• What is needed
Beneath this line are the data; copy exactly the part of them that opens with the line containing "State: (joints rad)" and closes with the line containing "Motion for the", and only that part.

'''

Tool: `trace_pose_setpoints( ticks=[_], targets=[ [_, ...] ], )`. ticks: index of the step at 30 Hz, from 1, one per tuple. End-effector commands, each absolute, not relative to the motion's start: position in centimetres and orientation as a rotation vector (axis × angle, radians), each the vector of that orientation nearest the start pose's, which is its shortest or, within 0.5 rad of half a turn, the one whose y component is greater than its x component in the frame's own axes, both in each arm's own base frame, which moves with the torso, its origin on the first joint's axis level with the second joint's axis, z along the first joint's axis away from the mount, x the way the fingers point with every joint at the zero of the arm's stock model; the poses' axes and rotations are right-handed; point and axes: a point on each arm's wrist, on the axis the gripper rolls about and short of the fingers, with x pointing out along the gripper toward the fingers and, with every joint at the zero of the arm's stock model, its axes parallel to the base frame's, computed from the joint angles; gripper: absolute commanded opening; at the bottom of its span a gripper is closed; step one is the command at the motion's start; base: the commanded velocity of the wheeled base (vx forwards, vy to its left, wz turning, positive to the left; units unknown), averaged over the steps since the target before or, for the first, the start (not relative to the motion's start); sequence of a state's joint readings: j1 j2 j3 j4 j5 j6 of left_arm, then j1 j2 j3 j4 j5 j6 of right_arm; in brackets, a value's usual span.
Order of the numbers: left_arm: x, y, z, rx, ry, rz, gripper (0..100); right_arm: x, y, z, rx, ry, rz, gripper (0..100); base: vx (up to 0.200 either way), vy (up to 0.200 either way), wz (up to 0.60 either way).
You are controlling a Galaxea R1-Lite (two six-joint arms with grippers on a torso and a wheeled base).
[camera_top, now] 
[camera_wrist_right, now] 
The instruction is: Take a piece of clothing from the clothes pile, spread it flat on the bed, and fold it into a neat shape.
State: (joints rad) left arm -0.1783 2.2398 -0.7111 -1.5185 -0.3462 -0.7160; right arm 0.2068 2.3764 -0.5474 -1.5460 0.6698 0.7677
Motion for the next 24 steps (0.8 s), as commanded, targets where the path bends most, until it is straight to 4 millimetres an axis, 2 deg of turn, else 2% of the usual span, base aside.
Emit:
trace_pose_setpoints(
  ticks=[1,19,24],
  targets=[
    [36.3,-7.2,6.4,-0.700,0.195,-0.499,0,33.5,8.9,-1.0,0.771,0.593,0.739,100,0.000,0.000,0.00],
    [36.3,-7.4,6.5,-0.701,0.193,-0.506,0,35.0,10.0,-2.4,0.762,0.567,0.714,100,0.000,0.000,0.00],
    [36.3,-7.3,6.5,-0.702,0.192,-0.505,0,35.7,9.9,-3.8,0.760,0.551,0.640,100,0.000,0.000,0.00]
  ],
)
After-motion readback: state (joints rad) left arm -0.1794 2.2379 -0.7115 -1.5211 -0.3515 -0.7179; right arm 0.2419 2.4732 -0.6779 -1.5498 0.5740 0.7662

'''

• Response box
State: (joints rad) left arm -0.1783 2.2398 -0.7111 -1.5185 -0.3462 -0.7160; right arm 0.2068 2.3764 -0.5474 -1.5460 0.6698 0.7677
Motion for the next 24 steps (0.8 s), as commanded, targets where the path bends most, until it is straight to 4 millimetres an axis, 2 deg of turn, else 2% of the usual span, base aside.

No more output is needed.